3 Databases
3.1 Tables and flat databases
Databases lie at the heart of many e-government systems, and at the heart of many other IT systems. The local government websites you looked at in Activity 6, for instance, almost certainly used databases a great deal, as do the majority of central government sites. Away from e-government, the websites for Amazon or eBay, for example, use huge databases.
Constructing a database of any complexity requires careful thought about the way information is organised in any particular context. A database can therefore be regarded as the outcome of an analysis of the structure and use of information. The significance of this remark might not be clear at the moment, but should become clearer as you work through this section. Careful analysis of the structure and use of information is a vital part of all large-scale projects such as e-government.

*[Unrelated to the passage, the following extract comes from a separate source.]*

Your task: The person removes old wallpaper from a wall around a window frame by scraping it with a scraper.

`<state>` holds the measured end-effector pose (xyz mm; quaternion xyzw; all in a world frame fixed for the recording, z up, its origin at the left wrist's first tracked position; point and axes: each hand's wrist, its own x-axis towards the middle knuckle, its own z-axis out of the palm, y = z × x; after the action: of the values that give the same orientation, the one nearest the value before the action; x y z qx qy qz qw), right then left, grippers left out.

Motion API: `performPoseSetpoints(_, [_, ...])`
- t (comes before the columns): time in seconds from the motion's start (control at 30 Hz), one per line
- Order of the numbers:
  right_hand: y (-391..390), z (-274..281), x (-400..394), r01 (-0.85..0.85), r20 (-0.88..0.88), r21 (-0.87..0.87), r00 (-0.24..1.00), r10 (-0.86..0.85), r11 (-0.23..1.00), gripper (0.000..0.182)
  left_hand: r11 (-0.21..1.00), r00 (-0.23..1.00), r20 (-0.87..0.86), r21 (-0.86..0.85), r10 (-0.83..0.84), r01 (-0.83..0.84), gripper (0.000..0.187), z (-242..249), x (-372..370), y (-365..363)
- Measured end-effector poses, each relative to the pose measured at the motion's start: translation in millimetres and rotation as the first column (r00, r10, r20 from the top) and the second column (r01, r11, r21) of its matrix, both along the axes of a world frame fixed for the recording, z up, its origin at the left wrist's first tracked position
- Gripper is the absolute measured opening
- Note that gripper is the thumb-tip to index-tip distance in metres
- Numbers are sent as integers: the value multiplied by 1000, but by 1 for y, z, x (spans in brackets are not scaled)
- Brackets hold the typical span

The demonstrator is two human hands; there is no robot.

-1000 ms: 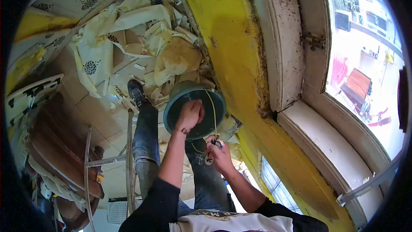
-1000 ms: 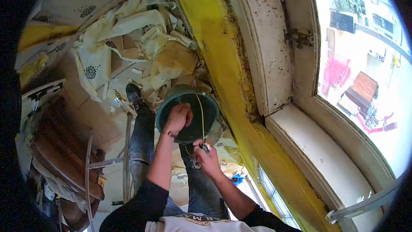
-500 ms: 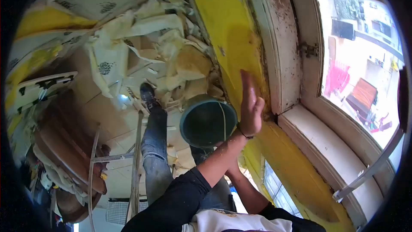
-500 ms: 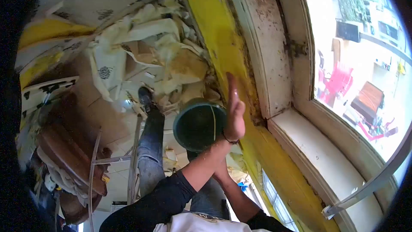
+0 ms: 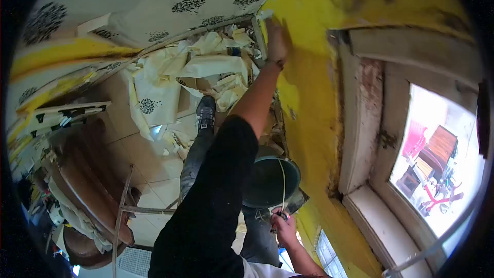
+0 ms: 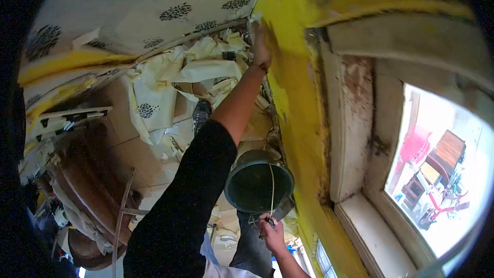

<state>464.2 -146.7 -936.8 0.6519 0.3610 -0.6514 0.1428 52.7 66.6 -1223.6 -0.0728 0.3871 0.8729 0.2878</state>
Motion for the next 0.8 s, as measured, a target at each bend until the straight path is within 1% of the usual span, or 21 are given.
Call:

For large, complex information systems, relational databases, which I will describe shortly, are generally used, although relational databases can be used for simpler projects too. It is not the size of a project that dictates the need for relational databases, but its complexity. More specifically, the complexity of the relationships between information in the database is what dictates the need for relational databases. I hope to give you a flavour of what I mean by this in the short example in the following pages.
Relational databases are contrasted with simpler databases known as flat databases. Some people, however, use the term 'database' to mean only relational databases, and flat databases are sometimes simply called tables.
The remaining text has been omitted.